Se non è una cosa a tre Louis Garrel non si presenta nemmeno. Scherzi a parte, L’uomo fedele, il suo secondo film da regista, nelle mani sbagliate avrebbe potuto diventare una caricatura di se stesso. Voglio dire, c’è qualcosa di più francese di una commedia romantica sull’infedeltà? E invece Garrel punta tutto sull’amore e non sul sesso, ha il tocco delicato, l’ironia leggera e un talento per la direzione degli attori. Oltre a un asso nella manica: quel tesoro nazionale francese del cinema che è Jean-Claude Carrière, sceneggiatore dei principali film di Luis Buñuel, con la sua vena surreale e la sua visione distaccata delle relazioni.
Per il debutto alla regia con Les deux amis del 2015 (che ovviamente era un ménage à trois), Garrel aveva arruolato la compagna di allora, Golshifteh Farahani, e Vincent Macaigne. Nuovo film, nuovo triangolo: questa volta ai vertici, oltre al sempre carismatico Garrel, ci sono l’attuale moglie dell’enfant prodige, Laetitia Casta, e la figlia di Johnny Depp, Lily-Rose, tutte e due in versione poco glamour e molto efficace. L’attore, uno dei più amati rappresentanti del nuovo cinema francese (e non solo) fin da The Dreamers di Bernardo Bertolucci, si ritaglia il ruolo del giornalista tormentato, con un look da “mi sono appena svegliato. E sì, appena sceso dal letto ho questo aspetto”.
Dopo tre anni insieme, la fidanzata Marianne (Casta) gli confessa 1) di essere incinta del suo miglior amico Paul, 2) che lascerà Abel (Garrel) e 3) che sposerà Paul. Lui reagisce in maniera composta, perché nel meraviglioso mondo di Garrel ci si ama e ci si lascia senza clamore, quasi sottovoce. Taglio: nove anni dopo Paul muore, Abel va al suo funerale e incontra Marianne. Il tutto quando non sono passati nemmeno cinque minuti dall’inizio del film. Poi i due si rimettono insieme, ma devono vedersela con il figlio di lei, convinto che la madre abbia avvelenato il padre, e con la sorellina ormai cresciuta di Paul, Eve (Depp), da sempre innamorata di Abel. Il punto è che L’uomo fedele dura solo 75 minuti, eppure è densissimo, succedono molte cose, compresa una singolare e inaspettata svolta noir alla Hitchcock. Ok, lo diciamo: viva i film brevi, che vanno dritti al punto, non c’è bisogno di sbrodolare quando si ha una visione chiara.
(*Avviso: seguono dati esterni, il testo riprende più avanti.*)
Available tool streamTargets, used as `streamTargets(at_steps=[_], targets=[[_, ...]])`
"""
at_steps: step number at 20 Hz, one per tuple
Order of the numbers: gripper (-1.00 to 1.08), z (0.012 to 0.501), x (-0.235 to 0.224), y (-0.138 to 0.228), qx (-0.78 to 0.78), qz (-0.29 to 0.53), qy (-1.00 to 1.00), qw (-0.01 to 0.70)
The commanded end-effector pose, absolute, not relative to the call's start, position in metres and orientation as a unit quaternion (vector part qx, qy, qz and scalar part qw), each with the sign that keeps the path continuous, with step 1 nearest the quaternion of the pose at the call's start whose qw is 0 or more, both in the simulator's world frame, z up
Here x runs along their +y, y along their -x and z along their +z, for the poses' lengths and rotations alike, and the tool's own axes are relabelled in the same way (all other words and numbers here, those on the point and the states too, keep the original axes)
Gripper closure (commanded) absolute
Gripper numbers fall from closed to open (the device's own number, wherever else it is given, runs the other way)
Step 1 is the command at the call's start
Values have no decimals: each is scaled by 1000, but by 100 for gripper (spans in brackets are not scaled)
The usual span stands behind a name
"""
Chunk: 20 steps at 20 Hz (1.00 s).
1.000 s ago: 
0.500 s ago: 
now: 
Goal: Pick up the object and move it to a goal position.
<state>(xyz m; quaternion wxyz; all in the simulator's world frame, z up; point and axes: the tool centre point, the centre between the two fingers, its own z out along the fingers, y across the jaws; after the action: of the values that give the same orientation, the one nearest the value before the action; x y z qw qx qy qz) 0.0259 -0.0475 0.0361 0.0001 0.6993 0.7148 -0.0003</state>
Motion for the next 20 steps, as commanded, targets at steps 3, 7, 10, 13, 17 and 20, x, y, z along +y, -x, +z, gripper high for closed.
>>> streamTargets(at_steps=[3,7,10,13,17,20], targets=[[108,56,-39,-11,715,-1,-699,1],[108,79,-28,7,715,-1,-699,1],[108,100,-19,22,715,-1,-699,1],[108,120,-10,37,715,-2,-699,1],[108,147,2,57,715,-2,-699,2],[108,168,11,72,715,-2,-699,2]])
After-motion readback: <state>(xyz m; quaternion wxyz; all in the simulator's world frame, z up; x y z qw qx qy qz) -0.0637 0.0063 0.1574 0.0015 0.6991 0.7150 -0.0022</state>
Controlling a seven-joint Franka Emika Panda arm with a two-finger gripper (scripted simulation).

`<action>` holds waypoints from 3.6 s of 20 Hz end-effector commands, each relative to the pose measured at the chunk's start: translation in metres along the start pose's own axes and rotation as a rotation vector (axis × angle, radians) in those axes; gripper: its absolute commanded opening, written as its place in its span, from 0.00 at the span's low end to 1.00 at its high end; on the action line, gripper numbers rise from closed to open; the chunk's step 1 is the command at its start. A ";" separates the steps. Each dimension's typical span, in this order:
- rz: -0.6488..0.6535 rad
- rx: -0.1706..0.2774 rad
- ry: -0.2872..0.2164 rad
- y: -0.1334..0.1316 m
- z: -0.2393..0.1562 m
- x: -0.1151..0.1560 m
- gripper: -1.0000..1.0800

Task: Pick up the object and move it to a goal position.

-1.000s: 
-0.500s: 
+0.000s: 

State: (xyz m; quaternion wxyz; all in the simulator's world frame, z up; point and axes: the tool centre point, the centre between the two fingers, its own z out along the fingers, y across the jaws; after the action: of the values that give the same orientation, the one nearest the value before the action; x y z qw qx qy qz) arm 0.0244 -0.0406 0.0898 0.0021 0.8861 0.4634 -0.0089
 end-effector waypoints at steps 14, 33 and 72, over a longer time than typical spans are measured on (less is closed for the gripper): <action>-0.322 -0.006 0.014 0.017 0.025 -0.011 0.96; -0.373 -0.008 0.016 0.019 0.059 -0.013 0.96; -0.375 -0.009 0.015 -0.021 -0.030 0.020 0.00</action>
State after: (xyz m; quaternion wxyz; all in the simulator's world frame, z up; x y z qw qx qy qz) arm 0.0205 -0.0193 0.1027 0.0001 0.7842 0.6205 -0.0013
Tra il racconto perennemente in voice-over, i flashback e la colonna sonora, il film ha lo spirito dell’omaggio alla Nouvelle Vague di cui Louis, figlio di Philippe Garrel, è una sorta di erede contemporaneo, e ha il vibe del Truffaut di Baci rubati, tanto che, nel solco di Antoine Doinel, l’alter ego di Truffaut, Garrel chiama il personaggio ancora una volta Abel, come nella sua opera prima. Se L’uomo fedele ha un difetto è forse la troppa leggerezza, sacrificando un po’ il drama al giocoso. Ma la scrittura è solida e la fotografia splendida, come se Parigi fosse sospesa nel tempo. Se vi serve qualcuno per fare un film ironico e pieno di suspense su un francese figo incastrato tra donne belle ma molto reali, l’enfant terrible del cinema fa al caso vostro.